■ **WORK REQUIRED**:
Please copy out the entries below exactly, beginning with the line that contains "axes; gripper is" and ending with the line that contains "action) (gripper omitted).", and include nothing outside that span.

■ **RECORDS PROVIDED**:

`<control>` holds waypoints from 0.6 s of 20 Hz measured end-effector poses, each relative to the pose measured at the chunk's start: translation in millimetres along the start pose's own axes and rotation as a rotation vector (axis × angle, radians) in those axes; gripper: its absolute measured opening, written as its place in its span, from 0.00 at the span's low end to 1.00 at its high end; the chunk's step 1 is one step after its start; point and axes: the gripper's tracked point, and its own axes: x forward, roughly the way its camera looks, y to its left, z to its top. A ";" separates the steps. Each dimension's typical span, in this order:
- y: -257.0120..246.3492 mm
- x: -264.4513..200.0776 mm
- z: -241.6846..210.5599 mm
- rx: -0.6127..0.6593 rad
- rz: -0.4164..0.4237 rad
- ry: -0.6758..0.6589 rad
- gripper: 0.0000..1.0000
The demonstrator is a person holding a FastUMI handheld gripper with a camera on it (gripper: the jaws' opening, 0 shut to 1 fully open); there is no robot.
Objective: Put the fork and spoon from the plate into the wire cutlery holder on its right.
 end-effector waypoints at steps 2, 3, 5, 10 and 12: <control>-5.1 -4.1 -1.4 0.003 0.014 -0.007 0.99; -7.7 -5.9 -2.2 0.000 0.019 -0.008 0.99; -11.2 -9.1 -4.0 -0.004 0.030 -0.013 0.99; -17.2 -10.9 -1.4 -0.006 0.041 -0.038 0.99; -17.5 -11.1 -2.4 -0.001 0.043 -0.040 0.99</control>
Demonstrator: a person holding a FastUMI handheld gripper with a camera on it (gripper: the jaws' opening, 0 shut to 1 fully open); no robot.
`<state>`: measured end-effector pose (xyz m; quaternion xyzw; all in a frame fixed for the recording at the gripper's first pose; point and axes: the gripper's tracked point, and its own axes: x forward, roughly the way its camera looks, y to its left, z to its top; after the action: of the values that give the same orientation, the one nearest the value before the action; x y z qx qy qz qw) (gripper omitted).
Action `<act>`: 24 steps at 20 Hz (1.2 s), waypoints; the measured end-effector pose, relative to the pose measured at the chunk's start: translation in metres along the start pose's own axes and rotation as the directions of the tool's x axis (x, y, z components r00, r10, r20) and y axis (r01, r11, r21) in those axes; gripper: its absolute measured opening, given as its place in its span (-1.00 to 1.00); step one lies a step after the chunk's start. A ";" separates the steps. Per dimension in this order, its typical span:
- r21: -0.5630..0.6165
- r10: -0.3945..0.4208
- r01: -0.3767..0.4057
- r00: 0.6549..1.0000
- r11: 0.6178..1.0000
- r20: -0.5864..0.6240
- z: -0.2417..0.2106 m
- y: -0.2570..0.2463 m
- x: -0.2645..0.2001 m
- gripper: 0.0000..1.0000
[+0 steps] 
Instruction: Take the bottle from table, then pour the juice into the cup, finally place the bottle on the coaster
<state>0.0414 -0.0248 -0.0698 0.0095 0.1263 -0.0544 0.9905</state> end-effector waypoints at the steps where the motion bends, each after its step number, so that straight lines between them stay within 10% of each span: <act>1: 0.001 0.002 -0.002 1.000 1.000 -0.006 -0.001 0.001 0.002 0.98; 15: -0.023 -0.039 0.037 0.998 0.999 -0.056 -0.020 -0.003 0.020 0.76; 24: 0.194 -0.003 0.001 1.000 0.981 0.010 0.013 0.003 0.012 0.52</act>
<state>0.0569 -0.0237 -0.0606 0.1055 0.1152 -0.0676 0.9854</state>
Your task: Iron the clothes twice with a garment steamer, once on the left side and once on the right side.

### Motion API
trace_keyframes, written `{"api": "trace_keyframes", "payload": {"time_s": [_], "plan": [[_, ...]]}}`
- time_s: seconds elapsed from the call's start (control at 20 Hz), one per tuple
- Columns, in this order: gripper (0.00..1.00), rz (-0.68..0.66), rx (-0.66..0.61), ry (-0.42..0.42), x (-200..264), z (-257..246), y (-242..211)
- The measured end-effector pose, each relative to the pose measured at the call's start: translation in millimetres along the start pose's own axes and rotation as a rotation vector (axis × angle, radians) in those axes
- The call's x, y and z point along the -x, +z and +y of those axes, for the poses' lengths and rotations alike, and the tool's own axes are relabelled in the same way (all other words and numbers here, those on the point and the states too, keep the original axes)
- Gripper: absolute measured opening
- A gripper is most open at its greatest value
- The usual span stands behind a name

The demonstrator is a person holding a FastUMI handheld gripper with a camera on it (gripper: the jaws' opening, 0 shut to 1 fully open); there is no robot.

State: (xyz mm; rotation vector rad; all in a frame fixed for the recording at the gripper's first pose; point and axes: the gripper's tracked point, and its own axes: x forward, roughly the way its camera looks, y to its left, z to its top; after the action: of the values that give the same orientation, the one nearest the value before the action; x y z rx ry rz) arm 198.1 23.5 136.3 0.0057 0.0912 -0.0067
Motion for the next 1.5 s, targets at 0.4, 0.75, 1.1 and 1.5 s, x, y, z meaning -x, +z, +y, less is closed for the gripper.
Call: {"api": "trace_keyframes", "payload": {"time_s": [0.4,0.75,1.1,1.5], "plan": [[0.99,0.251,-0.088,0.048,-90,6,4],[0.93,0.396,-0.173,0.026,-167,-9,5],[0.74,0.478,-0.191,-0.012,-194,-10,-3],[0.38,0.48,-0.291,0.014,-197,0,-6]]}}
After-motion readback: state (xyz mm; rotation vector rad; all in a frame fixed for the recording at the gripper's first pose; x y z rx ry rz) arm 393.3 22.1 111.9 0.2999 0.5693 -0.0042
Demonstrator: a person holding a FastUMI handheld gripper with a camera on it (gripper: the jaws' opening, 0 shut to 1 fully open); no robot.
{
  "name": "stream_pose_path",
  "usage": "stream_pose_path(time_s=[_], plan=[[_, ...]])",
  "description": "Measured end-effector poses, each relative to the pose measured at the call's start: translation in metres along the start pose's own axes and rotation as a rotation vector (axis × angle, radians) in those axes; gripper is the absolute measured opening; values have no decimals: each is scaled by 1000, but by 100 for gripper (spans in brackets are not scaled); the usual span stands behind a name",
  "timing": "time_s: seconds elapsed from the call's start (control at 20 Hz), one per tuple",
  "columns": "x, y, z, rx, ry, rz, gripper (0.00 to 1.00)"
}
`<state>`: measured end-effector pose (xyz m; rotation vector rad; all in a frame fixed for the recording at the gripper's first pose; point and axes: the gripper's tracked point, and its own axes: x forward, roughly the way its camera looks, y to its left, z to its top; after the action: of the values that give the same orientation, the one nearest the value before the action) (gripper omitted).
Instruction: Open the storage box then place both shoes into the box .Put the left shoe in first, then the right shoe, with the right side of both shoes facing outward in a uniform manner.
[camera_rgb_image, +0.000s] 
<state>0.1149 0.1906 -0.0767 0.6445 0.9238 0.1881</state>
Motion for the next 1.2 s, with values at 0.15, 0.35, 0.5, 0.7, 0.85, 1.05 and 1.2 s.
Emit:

■ **RESPONSE TO THE EXERCISE**:
  "description": "Measured end-effector poses, each relative to the pose measured at the call's start: translation in metres along the start pose's own axes and rotation as a rotation vector (axis × angle, radians) in those axes; gripper is the absolute measured opening; values have no decimals: each is scaled by 1000, but by 100 for gripper (spans in brackets are not scaled); the usual span stands behind a name",
  "timing": "time_s: seconds elapsed from the call's start (control at 20 Hz), one per tuple",
  "columns": "x, y, z, rx, ry, rz, gripper (0.00 to 1.00)"
}
`<state>`: measured end-effector pose (xyz m; rotation vector rad; all in a frame fixed for the recording at the gripper's first pose; point and axes: the gripper's tracked point, and its own axes: x forward, roughly the way its camera looks, y to its left, z to its top; after the action: of the values that give the same orientation, the one nearest the value before the action) (gripper omitted).

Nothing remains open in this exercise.